About this task> Repeat exactly, and only, the lines of the entries below from the one with "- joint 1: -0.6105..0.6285" through the one with "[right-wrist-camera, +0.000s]", both ends included.

Entries supplied>
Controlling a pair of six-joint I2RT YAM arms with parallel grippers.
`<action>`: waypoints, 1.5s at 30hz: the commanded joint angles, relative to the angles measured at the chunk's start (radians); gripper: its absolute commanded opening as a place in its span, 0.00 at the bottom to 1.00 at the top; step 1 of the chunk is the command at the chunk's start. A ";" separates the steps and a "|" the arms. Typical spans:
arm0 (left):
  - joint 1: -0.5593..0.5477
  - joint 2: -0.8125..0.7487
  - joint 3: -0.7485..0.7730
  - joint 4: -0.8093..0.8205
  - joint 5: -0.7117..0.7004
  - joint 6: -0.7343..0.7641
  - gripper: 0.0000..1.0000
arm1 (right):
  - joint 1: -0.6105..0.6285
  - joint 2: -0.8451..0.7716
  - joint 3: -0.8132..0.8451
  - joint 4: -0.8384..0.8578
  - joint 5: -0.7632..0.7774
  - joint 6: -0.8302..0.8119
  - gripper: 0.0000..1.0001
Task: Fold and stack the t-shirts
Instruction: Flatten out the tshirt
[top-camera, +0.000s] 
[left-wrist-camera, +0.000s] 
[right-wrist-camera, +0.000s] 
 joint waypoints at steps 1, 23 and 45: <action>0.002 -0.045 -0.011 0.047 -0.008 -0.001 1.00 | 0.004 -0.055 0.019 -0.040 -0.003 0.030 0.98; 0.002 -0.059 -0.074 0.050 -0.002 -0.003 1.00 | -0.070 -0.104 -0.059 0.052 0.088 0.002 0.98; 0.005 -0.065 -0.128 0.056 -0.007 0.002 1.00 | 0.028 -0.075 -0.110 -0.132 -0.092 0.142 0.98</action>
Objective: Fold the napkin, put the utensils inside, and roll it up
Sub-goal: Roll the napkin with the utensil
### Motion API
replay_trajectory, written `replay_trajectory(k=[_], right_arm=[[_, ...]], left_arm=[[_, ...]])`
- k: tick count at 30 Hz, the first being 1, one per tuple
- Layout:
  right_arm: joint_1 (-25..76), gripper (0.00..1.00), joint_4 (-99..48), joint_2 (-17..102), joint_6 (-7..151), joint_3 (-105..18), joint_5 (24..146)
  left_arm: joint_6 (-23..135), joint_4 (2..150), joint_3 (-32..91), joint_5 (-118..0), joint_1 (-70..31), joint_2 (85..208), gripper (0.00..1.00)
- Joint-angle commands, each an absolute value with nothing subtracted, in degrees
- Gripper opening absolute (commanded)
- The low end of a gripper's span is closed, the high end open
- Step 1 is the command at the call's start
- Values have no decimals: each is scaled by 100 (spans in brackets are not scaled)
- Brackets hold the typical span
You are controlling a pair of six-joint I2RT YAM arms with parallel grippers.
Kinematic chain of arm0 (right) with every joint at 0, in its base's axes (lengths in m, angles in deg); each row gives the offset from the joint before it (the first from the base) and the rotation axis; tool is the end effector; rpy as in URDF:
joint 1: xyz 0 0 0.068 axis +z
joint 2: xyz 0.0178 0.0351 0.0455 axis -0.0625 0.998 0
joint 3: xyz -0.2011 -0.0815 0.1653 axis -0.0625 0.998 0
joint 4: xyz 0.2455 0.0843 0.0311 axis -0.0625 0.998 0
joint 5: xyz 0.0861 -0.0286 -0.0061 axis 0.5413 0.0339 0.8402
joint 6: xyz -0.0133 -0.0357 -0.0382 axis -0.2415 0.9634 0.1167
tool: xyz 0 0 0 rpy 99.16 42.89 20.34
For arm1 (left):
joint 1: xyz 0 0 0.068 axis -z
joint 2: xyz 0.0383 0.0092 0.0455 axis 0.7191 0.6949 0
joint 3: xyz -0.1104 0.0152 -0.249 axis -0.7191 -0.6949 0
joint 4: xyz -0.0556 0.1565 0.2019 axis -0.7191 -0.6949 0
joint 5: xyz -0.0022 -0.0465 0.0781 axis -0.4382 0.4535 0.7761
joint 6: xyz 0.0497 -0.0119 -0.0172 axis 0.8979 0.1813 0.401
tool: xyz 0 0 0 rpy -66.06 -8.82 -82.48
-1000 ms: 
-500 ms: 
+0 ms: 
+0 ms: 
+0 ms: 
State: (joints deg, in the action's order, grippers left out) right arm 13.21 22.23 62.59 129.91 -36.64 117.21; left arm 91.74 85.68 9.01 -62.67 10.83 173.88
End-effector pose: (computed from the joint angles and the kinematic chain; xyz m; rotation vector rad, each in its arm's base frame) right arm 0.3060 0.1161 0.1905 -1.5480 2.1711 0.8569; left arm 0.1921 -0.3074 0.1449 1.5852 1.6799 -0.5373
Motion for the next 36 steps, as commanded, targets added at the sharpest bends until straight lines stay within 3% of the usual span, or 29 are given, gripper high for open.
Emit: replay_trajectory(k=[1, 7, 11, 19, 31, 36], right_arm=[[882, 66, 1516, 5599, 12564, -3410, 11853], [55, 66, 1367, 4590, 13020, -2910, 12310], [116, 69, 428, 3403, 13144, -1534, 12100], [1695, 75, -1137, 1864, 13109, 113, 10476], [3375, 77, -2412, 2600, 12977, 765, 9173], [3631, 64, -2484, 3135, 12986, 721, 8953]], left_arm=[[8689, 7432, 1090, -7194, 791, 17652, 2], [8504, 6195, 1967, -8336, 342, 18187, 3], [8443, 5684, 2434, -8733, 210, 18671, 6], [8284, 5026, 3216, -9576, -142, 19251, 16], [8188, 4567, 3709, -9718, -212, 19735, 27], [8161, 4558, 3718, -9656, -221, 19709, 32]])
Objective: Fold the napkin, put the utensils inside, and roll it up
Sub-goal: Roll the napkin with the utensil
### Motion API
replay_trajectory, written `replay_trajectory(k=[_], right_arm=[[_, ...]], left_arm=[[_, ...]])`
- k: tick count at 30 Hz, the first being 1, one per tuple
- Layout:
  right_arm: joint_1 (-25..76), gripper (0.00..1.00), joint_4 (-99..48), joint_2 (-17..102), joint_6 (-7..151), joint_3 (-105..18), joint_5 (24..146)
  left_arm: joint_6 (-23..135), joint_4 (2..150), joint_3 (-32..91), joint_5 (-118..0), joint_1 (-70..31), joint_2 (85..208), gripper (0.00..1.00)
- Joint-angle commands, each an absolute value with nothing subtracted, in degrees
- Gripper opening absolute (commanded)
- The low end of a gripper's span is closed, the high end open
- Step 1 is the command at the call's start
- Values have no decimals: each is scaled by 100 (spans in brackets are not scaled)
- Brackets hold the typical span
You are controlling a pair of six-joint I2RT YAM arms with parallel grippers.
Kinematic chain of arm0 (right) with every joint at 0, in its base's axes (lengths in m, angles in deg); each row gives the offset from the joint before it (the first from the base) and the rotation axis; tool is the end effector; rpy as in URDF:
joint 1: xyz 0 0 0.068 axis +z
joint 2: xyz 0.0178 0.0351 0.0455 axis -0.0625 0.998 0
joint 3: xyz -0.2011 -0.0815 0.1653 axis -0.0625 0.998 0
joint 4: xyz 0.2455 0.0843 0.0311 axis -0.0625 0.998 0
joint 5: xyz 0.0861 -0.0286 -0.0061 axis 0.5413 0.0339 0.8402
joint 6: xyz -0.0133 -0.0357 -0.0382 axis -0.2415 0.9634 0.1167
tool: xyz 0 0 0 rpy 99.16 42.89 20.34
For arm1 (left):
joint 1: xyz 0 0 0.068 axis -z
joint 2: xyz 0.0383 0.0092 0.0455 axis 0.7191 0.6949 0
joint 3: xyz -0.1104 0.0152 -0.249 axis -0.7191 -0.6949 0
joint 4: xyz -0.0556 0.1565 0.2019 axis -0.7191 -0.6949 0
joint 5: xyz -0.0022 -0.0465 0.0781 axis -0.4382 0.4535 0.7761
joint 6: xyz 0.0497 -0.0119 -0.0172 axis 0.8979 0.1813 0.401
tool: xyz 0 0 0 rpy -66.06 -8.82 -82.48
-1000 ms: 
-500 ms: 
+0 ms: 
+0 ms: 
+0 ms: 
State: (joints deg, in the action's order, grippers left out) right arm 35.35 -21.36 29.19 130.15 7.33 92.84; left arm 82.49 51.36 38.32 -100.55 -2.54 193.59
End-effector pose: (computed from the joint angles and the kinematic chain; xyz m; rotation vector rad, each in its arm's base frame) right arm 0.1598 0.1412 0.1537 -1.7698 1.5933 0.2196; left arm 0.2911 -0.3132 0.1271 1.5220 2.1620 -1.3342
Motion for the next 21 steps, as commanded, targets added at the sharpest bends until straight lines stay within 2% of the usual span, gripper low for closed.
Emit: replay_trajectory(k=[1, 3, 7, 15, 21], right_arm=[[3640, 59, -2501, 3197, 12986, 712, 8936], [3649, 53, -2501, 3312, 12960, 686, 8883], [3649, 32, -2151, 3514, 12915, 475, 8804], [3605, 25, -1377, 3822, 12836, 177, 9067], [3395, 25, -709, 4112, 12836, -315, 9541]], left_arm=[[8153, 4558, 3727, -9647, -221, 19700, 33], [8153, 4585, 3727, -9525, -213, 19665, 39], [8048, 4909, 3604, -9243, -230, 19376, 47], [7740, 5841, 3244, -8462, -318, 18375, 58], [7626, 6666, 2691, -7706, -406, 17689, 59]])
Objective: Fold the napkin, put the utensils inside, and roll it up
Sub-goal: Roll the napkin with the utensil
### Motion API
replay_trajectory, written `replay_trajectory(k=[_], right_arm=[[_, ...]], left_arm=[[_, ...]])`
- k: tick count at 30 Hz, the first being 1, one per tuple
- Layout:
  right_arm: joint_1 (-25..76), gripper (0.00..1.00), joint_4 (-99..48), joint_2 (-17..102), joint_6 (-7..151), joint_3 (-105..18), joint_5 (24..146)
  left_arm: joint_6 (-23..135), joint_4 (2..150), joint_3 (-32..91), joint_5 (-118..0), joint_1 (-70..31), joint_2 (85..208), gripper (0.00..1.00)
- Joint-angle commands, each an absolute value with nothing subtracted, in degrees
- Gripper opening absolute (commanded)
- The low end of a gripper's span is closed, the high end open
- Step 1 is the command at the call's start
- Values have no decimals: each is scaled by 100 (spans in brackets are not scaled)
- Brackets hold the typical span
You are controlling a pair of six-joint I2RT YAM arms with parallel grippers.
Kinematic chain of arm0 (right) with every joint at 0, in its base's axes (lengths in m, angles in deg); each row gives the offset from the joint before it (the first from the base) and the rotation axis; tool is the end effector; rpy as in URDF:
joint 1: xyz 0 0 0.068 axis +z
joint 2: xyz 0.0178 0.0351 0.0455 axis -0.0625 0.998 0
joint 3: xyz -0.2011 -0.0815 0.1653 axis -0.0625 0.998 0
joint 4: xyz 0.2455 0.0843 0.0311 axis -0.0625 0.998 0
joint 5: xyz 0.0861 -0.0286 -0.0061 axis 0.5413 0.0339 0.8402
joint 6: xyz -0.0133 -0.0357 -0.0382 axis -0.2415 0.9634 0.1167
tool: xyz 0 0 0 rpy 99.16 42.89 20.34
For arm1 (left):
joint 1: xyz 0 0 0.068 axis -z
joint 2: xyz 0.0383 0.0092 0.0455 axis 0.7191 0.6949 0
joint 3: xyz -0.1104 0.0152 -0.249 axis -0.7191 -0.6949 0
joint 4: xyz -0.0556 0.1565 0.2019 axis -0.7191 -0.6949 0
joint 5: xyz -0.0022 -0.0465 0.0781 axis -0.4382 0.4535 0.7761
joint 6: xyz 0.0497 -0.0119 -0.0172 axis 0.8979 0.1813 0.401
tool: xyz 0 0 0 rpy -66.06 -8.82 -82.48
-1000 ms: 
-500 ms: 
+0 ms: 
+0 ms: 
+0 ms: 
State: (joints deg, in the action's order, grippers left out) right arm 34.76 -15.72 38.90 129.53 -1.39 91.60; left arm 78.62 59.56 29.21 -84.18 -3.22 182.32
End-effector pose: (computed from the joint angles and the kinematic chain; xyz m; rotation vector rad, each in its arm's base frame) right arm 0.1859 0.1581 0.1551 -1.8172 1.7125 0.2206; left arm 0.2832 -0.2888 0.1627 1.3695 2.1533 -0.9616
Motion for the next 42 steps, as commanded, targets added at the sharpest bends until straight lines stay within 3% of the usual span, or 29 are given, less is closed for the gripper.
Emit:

Response below>
  - joint 1: -0.6105..0.6285
  - joint 2: -0.8451..0.7716
  - joint 3: -0.8132..0.8451
  - joint 4: -0.8384..0.8578
  - joint 5: -0.7632..0.7774
  - joint 6: -0.8302..0.8119
  - gripper: 0.0000..1.0001
Task: Fold and stack the t-shirts
Instruction: Flatten out the tshirt
[top-camera, +0.000s] 
[left-wrist-camera, +0.000s] 
[right-wrist-camera, +0.000s] 

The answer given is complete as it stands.